Giles -- thanks for linking to me in your blog post about this new visual.

------
RossM
I don't experience slow-downs as frequently with HN as I used to, so I can't
quite agree with it being faster. Also while it is definitely quick (as it's
static HTML) it could also get out-of-date, HNs low score threshold for front-
page items means that the front page is updated more often than other sites,
e.g. reddit.

However it is a different way to look at things and I'm very interested in
learning about Typogridphy (<http://csswizardry.com/typogridphy/>).

------
jfarmer
People are going to be nitpicking this to death, but I'm happy that people are
willing to put it on the line and actually _experiment_ with things like
interface and interaction.

------
tipjoy
This execution isn't addressing the readers needs, but it would be interesting
to see several different attempts at a redesign. It would be a fun challenge
for interaction designers.

------
ynd
Brilliant!
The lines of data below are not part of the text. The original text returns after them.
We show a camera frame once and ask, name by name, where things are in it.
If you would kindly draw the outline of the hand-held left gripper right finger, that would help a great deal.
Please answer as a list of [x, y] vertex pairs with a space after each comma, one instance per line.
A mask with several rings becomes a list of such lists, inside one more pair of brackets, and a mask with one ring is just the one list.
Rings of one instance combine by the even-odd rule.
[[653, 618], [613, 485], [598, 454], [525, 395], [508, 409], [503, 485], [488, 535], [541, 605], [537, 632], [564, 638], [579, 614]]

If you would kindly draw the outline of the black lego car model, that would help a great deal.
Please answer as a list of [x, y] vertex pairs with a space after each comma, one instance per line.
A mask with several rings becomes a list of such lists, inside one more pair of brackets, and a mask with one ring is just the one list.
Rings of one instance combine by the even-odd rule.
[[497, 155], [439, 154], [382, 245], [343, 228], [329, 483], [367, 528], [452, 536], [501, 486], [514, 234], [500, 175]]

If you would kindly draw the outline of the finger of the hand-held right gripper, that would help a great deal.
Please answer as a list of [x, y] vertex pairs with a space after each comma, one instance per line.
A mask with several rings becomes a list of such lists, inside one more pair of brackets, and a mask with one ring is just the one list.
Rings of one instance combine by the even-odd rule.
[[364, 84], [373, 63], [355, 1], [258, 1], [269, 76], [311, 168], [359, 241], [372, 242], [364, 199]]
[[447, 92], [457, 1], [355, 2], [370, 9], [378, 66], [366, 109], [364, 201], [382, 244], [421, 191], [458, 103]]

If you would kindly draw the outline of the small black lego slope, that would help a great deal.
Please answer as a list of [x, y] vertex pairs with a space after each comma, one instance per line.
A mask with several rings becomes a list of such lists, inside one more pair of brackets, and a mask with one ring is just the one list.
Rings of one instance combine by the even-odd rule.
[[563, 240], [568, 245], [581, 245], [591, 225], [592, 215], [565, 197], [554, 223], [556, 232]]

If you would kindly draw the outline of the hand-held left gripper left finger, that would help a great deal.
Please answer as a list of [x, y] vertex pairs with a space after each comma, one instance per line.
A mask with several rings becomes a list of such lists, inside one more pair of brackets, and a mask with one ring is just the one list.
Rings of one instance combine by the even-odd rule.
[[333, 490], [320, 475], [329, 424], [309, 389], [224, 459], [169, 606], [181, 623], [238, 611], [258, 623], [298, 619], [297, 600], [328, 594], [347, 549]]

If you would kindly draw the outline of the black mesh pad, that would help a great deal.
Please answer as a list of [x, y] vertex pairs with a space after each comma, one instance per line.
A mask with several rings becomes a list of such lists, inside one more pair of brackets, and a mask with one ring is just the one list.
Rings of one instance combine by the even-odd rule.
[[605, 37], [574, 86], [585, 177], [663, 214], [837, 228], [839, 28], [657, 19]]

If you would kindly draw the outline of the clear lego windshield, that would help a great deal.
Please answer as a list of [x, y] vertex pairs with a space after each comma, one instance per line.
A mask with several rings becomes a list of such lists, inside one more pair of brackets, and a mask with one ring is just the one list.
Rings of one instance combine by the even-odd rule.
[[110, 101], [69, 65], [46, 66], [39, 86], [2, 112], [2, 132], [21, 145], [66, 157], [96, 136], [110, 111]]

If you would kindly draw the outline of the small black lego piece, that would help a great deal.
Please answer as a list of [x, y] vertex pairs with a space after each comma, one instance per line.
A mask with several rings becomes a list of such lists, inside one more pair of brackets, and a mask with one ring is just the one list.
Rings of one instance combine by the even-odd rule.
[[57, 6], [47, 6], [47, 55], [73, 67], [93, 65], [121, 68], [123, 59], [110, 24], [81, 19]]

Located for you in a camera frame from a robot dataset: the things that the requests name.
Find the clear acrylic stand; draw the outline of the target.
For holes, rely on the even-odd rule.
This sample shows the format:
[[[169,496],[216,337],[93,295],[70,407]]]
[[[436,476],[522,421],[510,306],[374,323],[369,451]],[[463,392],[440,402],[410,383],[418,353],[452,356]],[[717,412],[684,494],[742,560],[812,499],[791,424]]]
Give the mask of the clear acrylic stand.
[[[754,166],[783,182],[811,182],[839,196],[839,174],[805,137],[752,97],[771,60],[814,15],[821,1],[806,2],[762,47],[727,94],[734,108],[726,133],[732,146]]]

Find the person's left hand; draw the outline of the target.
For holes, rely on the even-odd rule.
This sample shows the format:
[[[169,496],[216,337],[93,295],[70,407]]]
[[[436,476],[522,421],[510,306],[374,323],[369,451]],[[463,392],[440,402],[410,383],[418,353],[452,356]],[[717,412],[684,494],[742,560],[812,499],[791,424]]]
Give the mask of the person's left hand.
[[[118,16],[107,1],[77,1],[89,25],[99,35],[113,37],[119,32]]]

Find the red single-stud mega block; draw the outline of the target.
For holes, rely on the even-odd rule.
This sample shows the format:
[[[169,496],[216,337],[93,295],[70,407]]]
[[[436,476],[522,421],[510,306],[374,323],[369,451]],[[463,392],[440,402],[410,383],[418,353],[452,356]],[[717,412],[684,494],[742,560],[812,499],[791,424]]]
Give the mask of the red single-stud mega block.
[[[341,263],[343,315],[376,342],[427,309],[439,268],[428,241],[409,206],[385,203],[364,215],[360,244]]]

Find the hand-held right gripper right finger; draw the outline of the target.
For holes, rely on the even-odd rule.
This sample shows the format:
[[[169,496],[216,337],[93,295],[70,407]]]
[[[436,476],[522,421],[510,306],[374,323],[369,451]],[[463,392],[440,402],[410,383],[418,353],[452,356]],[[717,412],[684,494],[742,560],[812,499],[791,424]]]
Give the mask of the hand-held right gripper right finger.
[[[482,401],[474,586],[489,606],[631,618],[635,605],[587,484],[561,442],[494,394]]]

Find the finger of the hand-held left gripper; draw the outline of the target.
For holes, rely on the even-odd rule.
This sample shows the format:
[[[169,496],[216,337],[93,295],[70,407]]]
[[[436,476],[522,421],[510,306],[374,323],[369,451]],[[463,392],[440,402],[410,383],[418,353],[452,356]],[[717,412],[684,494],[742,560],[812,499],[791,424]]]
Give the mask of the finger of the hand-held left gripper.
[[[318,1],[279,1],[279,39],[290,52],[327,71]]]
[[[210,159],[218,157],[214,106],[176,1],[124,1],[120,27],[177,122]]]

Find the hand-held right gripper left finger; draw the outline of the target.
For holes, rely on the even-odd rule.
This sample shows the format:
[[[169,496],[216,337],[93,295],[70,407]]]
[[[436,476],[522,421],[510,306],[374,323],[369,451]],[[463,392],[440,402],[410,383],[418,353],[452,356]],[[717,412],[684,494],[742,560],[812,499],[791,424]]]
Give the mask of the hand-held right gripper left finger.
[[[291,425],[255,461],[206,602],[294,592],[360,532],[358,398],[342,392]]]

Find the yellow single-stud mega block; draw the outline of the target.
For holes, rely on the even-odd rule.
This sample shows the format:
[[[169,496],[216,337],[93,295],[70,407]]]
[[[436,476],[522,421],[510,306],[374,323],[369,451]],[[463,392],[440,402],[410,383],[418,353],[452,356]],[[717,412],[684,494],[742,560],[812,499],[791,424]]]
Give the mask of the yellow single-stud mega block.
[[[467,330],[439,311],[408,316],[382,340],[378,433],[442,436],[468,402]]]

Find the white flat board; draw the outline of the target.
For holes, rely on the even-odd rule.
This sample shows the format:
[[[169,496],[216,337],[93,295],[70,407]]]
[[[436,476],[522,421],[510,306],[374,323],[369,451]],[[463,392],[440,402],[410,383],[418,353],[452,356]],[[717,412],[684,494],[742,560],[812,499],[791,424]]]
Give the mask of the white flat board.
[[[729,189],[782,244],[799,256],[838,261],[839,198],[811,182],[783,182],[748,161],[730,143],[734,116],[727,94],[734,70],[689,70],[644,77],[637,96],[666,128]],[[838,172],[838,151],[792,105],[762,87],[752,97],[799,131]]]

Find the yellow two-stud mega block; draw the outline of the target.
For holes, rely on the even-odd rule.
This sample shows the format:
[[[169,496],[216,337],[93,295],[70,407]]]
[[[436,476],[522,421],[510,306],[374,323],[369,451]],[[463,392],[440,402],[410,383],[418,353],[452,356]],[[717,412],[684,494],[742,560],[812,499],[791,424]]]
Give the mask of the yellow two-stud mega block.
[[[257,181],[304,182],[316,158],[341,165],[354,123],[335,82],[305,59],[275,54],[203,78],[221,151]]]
Much better use of space. I can sort out the heap of information
easily.

If I can get voting on there, I'll use this instead of vanilla HN.

Good innovation. He went further than simply displaying a pretty bullet list,
like others do(digg, etc.).

Plus he included minors innovations that are very clever. For example, the
size of the headlines are proportional to it's number of votes. It allows you
to see how liked(important) a piece is regardless of it's rank.

It would be cool if the headlines would keep their current style and become
links.

------
zhyder
Pretty cool. I'll try reading that for a couple of days to see how the
experience compares to reading HN. Giles, can you add the link for the HN
comments as well?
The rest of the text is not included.